### YOUR TASK
Restate verbatim the span of lines below between the line with "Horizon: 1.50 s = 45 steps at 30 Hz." and the line with "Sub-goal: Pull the", including those two lines, and only that span.

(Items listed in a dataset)

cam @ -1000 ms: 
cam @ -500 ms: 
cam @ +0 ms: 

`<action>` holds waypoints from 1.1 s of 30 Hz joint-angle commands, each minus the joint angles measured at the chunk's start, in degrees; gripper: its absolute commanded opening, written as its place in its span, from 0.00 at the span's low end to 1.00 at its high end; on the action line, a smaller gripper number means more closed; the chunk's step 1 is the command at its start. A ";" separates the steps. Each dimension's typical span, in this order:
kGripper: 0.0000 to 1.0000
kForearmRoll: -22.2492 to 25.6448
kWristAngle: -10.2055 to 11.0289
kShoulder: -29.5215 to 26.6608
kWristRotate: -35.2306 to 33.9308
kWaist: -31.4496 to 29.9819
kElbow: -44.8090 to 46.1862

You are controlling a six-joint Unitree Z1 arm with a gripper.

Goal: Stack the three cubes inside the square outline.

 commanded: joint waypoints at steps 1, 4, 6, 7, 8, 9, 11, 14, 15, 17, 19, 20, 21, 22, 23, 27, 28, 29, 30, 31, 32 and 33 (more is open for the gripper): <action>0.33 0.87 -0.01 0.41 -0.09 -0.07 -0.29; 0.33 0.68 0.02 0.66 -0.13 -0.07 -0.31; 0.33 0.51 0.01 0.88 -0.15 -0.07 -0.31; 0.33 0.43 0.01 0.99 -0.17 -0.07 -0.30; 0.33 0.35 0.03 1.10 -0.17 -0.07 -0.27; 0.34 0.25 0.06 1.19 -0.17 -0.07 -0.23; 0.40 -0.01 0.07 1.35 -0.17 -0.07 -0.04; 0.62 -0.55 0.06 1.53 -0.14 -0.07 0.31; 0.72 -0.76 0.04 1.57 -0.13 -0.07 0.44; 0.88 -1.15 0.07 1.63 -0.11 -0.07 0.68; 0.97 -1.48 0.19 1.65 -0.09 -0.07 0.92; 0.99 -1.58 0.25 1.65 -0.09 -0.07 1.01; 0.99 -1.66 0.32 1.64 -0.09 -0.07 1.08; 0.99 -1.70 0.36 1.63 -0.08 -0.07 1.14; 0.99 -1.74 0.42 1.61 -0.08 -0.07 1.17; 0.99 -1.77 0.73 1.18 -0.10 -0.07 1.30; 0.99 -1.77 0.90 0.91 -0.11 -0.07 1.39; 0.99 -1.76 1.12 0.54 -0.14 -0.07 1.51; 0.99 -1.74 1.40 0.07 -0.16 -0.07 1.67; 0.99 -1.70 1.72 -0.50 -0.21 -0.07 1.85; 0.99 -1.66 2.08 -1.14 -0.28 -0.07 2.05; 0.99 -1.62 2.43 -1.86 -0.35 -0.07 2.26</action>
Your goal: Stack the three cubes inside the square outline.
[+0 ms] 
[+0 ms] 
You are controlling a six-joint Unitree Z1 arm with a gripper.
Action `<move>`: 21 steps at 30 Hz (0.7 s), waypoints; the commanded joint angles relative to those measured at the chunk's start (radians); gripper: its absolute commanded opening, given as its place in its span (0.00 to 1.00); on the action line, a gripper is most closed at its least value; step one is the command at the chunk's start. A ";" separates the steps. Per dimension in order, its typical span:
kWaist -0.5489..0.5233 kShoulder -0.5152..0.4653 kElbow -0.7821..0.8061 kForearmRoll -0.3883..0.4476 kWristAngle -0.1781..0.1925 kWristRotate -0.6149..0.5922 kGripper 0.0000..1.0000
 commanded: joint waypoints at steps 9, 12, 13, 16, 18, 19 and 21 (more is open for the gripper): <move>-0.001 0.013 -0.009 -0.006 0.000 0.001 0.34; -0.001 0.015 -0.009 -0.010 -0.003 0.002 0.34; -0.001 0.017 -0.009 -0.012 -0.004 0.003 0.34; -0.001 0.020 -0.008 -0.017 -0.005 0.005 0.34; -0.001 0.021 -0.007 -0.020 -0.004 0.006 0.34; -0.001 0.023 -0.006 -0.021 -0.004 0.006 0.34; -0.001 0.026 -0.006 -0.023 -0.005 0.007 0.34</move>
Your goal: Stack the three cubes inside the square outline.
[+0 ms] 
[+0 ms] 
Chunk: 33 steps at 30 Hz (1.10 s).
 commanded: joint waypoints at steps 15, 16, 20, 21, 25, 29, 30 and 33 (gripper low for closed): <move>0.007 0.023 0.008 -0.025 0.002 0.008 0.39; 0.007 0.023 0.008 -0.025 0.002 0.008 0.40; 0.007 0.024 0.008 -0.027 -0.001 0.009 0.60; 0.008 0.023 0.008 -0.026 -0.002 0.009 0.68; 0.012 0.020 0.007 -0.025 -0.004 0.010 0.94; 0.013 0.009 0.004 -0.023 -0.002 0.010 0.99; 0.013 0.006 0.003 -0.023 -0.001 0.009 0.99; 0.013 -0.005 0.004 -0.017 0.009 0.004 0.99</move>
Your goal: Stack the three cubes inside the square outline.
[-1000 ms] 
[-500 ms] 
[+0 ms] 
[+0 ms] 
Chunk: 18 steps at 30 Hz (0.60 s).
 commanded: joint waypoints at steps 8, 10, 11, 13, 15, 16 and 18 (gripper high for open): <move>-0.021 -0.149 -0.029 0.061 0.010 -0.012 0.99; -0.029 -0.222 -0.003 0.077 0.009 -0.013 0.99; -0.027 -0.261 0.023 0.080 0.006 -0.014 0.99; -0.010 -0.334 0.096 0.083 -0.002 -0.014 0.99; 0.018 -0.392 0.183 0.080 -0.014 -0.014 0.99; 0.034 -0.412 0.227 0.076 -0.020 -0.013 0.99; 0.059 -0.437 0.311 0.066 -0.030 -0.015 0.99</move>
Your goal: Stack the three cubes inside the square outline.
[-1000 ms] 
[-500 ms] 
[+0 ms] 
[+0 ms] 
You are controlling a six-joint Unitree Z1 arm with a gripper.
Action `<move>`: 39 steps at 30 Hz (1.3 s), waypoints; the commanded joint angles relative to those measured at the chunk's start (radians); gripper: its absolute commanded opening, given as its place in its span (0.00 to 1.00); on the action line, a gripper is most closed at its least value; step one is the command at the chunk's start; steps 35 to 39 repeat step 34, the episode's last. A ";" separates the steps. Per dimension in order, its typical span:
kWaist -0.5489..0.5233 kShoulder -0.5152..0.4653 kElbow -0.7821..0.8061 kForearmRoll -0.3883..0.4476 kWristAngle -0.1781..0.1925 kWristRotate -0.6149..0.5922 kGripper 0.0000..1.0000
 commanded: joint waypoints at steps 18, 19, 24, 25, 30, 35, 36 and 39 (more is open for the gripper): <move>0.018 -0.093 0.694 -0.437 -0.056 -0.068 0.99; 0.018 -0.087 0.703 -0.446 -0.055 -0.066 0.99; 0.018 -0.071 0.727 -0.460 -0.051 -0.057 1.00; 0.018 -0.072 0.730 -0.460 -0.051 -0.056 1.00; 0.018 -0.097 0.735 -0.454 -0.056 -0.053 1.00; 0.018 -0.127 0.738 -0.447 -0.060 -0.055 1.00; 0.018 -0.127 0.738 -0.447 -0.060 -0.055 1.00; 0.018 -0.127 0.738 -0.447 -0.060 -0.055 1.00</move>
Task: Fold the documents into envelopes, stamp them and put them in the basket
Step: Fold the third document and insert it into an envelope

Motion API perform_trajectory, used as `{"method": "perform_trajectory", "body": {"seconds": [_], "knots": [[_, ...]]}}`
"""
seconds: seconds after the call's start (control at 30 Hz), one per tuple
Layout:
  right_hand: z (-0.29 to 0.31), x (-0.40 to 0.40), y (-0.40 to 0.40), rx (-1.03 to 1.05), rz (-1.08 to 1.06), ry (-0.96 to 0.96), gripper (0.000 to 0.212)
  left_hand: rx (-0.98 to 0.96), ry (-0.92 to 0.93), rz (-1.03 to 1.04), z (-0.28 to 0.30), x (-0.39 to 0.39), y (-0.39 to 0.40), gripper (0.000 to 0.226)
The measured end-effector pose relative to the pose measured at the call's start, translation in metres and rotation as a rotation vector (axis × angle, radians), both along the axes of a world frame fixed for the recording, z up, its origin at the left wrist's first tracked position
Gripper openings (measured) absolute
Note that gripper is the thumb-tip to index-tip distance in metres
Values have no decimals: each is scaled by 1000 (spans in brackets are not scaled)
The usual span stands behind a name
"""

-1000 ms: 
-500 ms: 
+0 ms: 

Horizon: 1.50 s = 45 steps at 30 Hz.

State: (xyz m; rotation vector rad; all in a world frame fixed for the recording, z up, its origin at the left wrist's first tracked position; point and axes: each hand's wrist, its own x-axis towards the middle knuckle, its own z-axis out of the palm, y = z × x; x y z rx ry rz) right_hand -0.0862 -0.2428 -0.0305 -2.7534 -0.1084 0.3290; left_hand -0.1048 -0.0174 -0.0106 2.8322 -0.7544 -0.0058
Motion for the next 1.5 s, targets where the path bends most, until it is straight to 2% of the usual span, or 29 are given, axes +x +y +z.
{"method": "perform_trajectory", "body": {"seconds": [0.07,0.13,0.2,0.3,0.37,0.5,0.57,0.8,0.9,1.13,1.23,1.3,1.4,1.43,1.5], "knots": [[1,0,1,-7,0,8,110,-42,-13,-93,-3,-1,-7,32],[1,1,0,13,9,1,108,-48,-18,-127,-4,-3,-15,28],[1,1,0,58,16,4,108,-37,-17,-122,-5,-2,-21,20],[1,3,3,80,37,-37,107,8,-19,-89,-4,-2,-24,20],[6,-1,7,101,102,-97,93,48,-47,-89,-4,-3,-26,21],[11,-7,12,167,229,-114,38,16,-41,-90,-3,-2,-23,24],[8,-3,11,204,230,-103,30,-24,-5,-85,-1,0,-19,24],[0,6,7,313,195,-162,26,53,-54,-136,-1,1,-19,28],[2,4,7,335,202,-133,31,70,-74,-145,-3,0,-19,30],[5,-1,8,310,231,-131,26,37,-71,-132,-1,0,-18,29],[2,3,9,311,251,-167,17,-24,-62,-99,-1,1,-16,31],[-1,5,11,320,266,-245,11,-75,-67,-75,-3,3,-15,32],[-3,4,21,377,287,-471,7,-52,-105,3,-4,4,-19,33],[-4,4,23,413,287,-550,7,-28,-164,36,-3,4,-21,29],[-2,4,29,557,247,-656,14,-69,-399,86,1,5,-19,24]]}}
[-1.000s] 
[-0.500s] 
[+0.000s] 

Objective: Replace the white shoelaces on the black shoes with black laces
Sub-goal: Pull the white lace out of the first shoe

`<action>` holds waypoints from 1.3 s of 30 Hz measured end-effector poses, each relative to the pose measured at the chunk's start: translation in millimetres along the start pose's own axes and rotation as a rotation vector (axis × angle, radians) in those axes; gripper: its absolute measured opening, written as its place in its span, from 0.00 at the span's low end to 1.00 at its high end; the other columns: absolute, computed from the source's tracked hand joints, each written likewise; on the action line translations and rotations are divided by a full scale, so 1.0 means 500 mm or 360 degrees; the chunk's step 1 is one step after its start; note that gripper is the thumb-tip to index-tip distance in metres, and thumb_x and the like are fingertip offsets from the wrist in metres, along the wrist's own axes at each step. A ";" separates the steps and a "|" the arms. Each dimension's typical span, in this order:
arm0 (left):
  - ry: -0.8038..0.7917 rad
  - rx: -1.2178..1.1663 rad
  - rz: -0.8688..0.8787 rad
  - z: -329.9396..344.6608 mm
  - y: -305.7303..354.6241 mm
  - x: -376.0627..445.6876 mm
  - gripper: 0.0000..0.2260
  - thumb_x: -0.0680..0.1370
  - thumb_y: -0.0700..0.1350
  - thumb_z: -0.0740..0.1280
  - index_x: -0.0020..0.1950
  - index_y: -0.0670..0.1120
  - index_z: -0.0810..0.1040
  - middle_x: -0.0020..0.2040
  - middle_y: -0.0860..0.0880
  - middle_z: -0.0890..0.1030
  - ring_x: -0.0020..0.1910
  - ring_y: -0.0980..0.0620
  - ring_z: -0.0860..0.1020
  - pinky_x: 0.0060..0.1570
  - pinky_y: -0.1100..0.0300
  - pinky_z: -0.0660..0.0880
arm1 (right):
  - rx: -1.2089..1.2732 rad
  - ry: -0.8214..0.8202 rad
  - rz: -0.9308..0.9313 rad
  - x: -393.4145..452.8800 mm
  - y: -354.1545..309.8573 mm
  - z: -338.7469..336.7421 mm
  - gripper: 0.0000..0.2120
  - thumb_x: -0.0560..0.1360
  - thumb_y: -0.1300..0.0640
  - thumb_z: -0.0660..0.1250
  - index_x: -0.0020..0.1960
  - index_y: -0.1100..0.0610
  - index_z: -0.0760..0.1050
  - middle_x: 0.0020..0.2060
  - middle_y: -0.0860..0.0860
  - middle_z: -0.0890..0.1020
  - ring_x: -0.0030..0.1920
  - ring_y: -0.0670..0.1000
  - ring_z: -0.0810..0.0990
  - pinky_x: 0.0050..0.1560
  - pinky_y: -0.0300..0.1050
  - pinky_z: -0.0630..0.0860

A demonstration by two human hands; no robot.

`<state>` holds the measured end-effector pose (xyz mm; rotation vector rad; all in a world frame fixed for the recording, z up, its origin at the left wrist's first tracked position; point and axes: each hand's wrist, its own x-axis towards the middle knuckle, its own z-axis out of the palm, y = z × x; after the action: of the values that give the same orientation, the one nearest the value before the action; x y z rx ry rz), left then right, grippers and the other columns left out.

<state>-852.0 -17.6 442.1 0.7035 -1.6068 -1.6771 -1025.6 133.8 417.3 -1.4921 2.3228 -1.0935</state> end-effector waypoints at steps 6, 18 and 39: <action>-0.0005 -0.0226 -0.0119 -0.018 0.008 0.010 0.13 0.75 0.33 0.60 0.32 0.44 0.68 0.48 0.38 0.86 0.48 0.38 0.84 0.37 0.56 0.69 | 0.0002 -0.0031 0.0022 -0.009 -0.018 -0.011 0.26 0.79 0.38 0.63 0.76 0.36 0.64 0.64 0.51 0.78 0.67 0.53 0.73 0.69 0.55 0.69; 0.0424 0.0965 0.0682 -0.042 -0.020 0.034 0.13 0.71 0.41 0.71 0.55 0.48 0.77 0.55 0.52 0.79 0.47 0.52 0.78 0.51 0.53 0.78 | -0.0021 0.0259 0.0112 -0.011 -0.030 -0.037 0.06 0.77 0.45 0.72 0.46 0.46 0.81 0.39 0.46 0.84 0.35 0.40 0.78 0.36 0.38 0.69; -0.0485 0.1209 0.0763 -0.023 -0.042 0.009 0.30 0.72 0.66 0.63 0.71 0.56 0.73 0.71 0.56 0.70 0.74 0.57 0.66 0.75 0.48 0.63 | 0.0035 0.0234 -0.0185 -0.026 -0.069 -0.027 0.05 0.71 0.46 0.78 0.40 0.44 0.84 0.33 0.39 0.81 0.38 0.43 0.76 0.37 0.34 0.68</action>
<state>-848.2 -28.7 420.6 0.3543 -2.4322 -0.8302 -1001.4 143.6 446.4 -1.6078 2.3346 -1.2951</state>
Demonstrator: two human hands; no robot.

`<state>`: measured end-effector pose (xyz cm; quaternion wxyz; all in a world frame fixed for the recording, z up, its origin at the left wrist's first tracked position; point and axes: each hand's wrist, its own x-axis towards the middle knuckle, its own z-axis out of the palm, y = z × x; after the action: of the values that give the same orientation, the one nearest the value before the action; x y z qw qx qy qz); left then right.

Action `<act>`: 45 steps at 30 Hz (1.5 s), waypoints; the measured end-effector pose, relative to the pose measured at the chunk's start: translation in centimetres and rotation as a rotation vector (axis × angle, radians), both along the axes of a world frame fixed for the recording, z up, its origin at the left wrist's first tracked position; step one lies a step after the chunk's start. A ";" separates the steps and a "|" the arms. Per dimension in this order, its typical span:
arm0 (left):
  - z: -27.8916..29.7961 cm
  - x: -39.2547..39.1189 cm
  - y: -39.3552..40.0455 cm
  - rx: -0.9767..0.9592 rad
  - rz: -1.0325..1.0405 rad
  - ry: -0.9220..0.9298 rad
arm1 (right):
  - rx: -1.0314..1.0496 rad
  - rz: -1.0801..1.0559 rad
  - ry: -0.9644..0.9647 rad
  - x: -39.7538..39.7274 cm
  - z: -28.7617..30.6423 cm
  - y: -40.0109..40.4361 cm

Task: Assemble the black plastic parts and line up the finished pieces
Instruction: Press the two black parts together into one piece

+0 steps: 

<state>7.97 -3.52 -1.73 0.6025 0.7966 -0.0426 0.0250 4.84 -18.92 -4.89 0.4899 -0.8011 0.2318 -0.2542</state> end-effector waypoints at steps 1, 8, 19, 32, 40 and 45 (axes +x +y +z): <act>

### ANSWER TO THIS PROBLEM
Horizon: 1.50 s = 45 steps at 30 Hz.

State: (xyz m; rotation vector rad; all in a world frame fixed for the recording, z up, its origin at the left wrist's first tracked position; point and axes: each hand's wrist, its own x-axis towards the middle knuckle, its own z-axis out of the palm, y = z × x; x y z rx ry rz) right_hand -0.0862 -0.2428 -0.0305 -2.7534 -0.1084 0.3290; left_hand -0.1048 -0.0174 -0.0106 2.8322 -0.7544 -0.0058
Motion for the next 1.5 s, targets where the path bends most, until it is straight to 2% of the usual span, or 29 are given, axes +x +y +z.
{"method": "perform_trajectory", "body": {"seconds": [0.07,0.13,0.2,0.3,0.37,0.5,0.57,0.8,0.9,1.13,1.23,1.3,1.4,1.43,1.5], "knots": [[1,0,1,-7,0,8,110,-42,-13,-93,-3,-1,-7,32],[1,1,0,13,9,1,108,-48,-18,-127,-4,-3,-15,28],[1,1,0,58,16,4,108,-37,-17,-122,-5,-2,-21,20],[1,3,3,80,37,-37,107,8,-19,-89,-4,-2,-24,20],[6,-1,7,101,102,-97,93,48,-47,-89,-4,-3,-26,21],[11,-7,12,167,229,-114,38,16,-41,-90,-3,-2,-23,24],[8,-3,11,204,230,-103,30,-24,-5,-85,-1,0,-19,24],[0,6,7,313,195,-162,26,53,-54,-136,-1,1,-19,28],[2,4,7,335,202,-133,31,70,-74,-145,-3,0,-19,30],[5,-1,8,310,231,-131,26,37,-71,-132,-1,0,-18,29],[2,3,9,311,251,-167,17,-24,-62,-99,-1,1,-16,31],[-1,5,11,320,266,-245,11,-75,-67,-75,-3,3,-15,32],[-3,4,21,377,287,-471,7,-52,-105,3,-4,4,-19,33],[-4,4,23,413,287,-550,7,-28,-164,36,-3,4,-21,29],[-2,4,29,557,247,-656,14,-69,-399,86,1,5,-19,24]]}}
[-1.000s] 
[-0.500s] 
[+0.000s] 

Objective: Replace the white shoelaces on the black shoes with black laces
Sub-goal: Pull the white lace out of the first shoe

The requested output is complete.